We have two ears and one mouth so that we can listen twice as much as we speak.

Epictetus

Antoine Chalons

6 Comments
wiebe@CARYA
Knight of NI

This is mentioned here: Build 32-bit executable in 64-bit IDE - NI Community

 

Although the idea is to support 64 bit on 32 bit, cross OS compiling is mentioned. Not sure if that makes this one a duplicate, but kudo-ing the other idea might have results faster. 

TiTou
Trusted Enthusiast

Well the idea you mention is going much further : compiling a OSX/Linux App from Windows, not that I wouldn't like that, but realistically...

All I'm asking is for LabVIEW on any OS to be able to keep - and not alter - build spec that are for other OSes to avoid having to maintain one lvproj per OS.

To me it sounds quite trivial compared to the other one.


We have two ears and one mouth so that we can listen twice as much as we speak.

Epictetus

Antoine Chalons

TiTou
Trusted Enthusiast

and no wonder I forgot about the idea you mentioned, I kudoed it in march 2012...

TiTou_0-1634741762235.png

 

 

so when you say "kudo-ing the other idea might have results faster." well, really?

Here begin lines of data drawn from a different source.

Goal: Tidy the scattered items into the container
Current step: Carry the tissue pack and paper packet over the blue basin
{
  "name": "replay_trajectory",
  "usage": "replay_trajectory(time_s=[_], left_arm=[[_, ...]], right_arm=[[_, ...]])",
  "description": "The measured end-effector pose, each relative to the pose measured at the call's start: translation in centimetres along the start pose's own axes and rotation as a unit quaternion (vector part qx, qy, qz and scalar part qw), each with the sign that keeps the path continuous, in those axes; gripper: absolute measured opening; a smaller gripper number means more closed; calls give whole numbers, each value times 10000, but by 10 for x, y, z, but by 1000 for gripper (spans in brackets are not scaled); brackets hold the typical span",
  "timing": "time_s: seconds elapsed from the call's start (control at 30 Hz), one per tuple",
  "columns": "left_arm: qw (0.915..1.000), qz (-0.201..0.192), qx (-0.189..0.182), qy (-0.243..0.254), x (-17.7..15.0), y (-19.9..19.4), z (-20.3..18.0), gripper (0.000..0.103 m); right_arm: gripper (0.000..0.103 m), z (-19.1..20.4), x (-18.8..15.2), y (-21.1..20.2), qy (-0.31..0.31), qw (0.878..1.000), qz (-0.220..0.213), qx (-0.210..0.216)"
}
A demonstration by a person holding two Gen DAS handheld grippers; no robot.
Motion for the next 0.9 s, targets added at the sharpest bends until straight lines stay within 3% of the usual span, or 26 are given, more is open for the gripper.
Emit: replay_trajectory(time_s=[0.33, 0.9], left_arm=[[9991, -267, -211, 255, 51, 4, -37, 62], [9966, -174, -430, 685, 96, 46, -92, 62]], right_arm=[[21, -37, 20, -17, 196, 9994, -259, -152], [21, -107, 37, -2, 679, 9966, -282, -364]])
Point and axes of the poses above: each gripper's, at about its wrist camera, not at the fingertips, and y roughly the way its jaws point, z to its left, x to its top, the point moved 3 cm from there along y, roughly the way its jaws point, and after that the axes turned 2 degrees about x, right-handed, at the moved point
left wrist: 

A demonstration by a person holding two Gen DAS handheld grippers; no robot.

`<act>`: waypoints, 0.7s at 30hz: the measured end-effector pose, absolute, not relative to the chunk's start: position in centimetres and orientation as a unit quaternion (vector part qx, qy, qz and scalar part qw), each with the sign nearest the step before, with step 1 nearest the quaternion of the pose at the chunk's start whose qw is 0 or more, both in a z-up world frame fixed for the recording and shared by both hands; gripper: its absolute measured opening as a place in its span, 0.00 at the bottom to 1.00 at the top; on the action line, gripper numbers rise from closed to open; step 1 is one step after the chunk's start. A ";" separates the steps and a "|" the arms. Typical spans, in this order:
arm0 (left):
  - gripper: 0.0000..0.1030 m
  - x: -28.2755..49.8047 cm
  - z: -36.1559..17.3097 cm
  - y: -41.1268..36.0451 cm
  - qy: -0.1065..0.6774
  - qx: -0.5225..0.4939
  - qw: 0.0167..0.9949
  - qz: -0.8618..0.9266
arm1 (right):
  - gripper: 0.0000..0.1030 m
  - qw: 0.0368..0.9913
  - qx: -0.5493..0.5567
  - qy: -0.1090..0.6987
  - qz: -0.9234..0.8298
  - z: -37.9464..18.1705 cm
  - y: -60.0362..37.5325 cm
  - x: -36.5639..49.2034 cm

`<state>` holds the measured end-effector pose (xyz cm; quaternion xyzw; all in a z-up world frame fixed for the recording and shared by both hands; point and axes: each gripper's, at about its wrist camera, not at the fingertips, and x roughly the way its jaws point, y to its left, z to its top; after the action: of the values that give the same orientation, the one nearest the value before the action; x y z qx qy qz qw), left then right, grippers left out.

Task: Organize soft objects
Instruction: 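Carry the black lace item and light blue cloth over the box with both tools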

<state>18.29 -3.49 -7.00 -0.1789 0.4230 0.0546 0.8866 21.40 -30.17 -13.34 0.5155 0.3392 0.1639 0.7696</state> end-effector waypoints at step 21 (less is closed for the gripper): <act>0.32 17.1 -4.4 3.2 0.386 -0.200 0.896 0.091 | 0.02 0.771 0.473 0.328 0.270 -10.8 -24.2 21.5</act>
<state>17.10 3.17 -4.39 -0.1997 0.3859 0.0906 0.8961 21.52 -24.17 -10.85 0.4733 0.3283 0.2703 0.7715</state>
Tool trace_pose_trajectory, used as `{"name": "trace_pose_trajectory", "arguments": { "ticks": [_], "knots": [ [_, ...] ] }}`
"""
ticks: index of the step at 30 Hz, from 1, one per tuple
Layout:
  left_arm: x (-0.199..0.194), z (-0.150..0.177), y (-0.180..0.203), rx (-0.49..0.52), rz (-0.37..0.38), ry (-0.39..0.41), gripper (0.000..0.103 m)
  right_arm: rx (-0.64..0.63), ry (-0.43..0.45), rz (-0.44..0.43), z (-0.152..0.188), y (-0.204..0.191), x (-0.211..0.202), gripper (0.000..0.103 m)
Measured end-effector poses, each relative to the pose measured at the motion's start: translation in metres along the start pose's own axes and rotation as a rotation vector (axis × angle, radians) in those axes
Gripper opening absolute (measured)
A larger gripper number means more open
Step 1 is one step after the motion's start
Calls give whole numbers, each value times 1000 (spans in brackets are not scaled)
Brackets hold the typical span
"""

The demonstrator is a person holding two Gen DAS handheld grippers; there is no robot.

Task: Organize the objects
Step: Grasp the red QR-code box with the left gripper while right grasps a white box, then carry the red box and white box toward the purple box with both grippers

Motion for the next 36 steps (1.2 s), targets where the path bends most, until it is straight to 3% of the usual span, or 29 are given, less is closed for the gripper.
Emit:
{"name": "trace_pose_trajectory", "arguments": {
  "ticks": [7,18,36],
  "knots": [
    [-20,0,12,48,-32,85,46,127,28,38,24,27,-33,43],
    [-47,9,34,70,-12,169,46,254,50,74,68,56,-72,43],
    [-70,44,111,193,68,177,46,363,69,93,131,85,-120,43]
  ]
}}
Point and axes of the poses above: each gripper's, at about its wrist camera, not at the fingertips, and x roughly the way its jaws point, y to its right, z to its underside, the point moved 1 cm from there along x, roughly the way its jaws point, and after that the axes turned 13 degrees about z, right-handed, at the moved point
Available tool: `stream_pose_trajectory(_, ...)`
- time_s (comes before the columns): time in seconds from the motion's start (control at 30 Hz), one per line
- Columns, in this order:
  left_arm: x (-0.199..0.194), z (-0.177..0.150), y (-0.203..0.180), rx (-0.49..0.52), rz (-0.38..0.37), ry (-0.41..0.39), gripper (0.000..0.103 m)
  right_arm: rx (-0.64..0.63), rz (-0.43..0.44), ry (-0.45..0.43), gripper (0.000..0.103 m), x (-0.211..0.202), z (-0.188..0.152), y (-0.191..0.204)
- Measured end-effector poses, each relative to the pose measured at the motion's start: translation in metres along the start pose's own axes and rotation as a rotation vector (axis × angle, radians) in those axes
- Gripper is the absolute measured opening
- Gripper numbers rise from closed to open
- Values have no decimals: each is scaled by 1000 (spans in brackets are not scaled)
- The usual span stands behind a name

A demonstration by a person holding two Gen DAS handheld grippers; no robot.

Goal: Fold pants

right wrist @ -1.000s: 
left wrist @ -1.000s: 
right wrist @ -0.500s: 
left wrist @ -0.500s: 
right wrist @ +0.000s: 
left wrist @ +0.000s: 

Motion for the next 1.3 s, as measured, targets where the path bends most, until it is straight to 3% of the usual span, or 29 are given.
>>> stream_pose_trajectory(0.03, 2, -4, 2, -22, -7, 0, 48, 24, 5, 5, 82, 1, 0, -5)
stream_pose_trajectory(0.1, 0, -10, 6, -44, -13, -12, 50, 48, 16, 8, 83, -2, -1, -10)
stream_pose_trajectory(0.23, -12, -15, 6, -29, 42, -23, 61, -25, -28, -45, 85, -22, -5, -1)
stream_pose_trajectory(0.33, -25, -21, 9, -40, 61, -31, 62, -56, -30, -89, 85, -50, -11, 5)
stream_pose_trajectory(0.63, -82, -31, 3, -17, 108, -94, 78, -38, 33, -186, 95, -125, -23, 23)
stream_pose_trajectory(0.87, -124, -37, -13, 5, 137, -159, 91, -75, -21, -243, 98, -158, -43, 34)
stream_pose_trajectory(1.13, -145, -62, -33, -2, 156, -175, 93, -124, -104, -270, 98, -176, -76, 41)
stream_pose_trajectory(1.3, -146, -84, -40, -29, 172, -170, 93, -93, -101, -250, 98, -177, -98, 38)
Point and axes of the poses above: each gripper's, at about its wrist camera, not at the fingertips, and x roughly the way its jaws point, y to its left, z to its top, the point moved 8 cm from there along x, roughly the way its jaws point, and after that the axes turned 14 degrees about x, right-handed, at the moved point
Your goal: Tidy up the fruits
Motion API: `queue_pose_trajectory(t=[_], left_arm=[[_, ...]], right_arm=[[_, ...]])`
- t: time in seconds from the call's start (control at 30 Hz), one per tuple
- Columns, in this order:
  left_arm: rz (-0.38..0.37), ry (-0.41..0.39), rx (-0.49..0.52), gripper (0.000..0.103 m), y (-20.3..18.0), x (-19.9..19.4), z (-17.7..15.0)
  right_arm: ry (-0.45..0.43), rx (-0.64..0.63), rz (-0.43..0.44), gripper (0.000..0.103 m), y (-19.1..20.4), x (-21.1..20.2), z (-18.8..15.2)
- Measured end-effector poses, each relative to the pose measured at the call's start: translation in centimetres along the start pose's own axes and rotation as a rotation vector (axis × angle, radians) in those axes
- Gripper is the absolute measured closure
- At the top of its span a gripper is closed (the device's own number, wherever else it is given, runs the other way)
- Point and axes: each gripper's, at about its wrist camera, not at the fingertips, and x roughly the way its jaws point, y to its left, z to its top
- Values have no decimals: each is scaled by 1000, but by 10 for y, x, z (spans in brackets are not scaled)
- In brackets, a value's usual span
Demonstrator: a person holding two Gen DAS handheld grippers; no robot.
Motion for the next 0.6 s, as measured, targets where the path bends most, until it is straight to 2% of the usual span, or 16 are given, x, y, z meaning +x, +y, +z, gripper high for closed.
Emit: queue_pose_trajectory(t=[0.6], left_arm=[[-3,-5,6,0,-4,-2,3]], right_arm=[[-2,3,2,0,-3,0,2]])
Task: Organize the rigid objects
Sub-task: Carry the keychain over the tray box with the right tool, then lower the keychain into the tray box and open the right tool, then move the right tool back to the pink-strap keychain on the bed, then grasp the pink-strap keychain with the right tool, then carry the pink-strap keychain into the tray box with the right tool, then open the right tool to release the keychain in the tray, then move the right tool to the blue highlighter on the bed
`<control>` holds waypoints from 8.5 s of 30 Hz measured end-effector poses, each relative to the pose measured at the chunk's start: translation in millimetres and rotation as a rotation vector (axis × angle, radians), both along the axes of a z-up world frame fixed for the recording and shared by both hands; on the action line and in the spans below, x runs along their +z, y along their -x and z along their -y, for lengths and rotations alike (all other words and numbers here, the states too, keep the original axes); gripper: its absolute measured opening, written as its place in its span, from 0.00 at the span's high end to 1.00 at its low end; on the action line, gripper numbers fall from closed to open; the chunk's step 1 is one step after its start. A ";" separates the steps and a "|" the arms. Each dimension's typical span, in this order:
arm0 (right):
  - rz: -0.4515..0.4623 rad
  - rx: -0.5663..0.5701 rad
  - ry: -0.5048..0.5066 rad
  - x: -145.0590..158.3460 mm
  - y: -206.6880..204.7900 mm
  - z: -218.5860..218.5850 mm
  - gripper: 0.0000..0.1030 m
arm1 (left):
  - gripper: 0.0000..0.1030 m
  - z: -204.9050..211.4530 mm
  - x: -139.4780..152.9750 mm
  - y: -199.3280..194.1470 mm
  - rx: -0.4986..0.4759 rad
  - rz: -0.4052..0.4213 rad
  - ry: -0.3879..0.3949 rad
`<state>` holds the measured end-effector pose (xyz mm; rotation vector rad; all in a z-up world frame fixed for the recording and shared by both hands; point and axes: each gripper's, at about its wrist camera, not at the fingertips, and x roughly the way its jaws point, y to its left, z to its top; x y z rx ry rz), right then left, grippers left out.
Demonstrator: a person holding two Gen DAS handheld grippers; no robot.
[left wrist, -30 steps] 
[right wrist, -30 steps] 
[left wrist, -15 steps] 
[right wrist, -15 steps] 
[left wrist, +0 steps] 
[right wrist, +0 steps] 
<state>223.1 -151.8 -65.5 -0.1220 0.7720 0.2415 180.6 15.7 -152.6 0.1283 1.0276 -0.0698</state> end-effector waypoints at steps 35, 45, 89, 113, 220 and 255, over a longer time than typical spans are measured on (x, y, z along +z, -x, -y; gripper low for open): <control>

We have two ears and one mouth so that we can listen twice as much as we speak.

Epictetus

Antoine Chalons

wiebe@CARYA
Knight of NI

Ah, I now see what you mean with the idea.

 

You simply want projects to allow multiple build specifications, so that you can use 1 project and open\compile on multiple targets.

 

That sounds a lot easier. It could be a good step towards cross compiling. +1

TiTou
Trusted Enthusiast

sorry if the original description isn't clear enough


We have two ears and one mouth so that we can listen twice as much as we speak.

Epictetus

Antoine Chalons

rolfk
Knight of NI

Well at least for LabVIEW realtime targets that definitely already works. I typically have one project consisting of both the the "My Computer" target which contains the Windows host application and the specific "cRIO" target to contain the according realtime (and usually FPGA) code.

 

Depending on how much platform specific code you use and how you integrate it in your application (conditional compile structure is your friend here), you can also use the same "My Computer" target for all the LabVIEW desktop versions, but obviously won't have support for real-time targets on non-Windows LabVIEW versions (they show up as a yellow question mark when you open the project on LabVIEW for Linux or Mac OSX, the same as when you open them on a Windows version without LabVIEW Realtime and CompactRIO installed).

 

Things completely change however if you start to use Packed Libraries. Then you need to have different projects for every platform you want to support or you are rather sooner than later losing all your hairs!